▶ WORK INSTRUCTION: Among the entries below, take the line with "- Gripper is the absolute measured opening" and the line with "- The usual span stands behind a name", and output them and every line between them exactly, with nothing else.

*** DATA UNDER STUDY ***

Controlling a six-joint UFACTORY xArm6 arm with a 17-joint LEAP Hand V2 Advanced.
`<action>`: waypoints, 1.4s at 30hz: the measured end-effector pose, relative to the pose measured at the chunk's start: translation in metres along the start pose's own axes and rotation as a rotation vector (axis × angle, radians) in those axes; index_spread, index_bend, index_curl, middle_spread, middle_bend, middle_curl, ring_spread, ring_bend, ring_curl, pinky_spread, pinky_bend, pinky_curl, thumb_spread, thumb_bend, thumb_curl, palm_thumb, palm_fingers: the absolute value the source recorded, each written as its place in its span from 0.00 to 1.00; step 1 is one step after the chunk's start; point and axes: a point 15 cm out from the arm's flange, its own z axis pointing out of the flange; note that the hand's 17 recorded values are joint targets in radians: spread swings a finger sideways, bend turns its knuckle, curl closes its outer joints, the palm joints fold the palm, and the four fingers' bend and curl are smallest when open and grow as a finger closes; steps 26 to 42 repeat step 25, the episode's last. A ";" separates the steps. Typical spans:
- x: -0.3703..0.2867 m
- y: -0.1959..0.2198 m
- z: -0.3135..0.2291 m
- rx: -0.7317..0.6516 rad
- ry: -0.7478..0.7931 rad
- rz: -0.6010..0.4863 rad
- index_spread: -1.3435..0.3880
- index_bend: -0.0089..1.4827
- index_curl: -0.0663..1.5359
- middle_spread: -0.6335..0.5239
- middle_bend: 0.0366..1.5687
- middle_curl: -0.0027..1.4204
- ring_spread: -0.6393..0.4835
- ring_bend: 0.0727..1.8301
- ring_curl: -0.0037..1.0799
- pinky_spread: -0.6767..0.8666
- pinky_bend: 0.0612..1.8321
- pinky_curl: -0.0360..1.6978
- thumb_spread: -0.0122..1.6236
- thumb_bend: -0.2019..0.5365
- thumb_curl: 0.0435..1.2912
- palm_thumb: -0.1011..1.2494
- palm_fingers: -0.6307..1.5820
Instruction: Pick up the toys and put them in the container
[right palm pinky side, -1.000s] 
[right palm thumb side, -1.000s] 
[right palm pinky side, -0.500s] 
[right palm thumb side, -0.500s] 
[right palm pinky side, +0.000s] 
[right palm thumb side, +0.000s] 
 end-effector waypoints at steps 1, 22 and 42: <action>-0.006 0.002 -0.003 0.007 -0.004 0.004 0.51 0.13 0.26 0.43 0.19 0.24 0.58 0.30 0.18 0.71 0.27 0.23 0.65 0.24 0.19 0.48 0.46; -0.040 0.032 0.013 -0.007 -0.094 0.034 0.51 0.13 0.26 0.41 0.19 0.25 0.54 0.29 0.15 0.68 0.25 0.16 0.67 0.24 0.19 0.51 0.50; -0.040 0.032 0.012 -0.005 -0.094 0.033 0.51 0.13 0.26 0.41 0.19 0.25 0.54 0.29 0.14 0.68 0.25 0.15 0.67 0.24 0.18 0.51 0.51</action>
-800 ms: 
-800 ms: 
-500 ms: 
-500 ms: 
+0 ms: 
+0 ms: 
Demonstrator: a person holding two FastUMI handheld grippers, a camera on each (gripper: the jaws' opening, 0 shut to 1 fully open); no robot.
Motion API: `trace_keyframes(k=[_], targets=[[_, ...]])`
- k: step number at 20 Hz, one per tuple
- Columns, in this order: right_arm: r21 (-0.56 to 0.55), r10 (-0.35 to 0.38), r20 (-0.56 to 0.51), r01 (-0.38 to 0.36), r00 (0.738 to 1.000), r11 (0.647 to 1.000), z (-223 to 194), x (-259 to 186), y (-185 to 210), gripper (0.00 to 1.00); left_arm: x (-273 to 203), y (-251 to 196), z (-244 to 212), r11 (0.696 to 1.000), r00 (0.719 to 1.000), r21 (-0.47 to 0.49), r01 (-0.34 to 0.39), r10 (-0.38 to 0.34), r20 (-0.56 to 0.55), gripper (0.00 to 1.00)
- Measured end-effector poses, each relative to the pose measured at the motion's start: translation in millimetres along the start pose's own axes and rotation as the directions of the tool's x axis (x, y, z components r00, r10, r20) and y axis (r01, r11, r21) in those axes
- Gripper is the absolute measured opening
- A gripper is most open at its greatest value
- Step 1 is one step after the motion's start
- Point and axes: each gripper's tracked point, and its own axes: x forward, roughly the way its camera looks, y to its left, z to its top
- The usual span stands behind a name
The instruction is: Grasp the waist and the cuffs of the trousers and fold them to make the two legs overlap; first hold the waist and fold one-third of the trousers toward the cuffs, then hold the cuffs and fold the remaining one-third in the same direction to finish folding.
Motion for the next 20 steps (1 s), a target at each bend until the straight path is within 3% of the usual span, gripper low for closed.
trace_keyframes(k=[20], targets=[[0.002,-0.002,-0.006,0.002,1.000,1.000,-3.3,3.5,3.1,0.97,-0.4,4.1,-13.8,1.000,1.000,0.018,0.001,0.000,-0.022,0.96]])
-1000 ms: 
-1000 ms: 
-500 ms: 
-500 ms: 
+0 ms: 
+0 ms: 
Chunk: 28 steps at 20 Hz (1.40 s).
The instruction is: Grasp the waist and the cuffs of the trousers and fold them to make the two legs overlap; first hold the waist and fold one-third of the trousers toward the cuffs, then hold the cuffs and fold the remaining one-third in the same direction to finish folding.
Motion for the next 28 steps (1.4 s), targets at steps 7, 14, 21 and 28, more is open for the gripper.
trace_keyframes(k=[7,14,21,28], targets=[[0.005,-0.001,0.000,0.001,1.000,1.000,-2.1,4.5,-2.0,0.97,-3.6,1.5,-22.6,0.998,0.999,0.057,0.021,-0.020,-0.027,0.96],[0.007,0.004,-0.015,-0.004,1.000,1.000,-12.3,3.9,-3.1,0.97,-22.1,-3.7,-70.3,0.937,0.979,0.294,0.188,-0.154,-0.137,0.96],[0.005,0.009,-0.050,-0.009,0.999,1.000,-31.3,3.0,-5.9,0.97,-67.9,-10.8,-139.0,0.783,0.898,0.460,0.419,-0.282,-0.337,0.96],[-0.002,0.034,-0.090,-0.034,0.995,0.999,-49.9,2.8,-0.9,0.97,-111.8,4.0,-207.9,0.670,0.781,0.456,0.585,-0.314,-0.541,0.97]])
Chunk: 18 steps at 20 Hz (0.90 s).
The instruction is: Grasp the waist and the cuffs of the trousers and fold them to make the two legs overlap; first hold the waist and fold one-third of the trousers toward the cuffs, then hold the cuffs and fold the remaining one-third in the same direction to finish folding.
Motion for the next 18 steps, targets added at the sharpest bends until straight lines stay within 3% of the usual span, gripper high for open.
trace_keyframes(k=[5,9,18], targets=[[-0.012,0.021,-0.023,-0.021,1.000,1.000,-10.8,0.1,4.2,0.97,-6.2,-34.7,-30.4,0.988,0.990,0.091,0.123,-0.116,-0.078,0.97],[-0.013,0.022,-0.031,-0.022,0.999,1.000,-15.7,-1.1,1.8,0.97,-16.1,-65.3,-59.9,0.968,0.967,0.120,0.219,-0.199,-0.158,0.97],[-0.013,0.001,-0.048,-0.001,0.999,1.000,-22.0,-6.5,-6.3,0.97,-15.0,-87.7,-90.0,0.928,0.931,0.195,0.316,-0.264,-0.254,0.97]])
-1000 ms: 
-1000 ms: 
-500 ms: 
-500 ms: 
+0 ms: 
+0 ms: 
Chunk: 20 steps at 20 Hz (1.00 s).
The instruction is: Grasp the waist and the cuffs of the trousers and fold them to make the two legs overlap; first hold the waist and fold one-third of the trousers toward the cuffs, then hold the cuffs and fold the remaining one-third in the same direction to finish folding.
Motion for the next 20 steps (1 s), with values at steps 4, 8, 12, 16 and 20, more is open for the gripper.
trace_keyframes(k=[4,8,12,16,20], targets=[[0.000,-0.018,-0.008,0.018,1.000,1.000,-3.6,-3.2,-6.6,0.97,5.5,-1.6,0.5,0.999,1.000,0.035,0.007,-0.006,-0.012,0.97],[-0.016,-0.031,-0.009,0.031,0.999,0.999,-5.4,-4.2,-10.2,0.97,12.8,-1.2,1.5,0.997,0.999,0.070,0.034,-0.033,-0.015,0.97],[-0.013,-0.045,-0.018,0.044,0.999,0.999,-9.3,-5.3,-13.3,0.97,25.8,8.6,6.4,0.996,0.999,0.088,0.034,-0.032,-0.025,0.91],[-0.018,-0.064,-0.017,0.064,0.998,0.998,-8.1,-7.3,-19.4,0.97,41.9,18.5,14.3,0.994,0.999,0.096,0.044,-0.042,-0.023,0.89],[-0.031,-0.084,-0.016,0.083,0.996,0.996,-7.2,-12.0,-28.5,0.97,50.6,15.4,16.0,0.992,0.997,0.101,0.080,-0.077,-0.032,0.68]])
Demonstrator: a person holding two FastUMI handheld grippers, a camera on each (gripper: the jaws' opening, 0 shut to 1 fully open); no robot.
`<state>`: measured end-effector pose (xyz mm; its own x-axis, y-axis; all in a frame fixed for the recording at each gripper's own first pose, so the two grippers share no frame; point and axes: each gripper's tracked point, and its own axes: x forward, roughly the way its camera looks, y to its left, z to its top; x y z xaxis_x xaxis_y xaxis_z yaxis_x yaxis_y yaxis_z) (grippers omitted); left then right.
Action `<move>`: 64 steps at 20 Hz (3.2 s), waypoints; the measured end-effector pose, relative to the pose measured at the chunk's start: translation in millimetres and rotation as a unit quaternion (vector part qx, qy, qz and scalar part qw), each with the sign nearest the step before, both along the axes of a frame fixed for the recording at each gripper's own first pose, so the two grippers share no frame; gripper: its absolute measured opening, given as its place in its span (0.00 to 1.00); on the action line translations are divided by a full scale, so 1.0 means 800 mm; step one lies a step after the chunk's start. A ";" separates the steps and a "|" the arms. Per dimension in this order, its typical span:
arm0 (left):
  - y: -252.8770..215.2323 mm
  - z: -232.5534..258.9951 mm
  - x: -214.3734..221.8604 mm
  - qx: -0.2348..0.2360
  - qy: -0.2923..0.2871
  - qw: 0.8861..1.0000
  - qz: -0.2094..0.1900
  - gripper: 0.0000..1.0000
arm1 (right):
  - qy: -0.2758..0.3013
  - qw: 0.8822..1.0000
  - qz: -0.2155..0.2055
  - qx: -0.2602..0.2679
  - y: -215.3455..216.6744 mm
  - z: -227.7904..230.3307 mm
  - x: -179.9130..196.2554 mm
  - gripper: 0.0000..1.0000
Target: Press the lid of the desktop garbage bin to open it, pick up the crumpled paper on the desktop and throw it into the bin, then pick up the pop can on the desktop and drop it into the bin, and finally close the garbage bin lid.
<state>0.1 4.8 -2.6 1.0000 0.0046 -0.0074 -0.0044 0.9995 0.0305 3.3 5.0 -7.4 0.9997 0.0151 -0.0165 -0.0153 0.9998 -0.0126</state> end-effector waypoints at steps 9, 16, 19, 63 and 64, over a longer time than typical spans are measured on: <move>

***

▶ WRITTEN REPLY:
- Gripper is the absolute measured opening
- A gripper is most open at its greatest value
- Step 1 is one step after the motion's start
- Point and axes: each gripper's tracked point, and its own axes: x forward, roughly the way its camera looks, y to its left, z to its top
- The usual span stands behind a name

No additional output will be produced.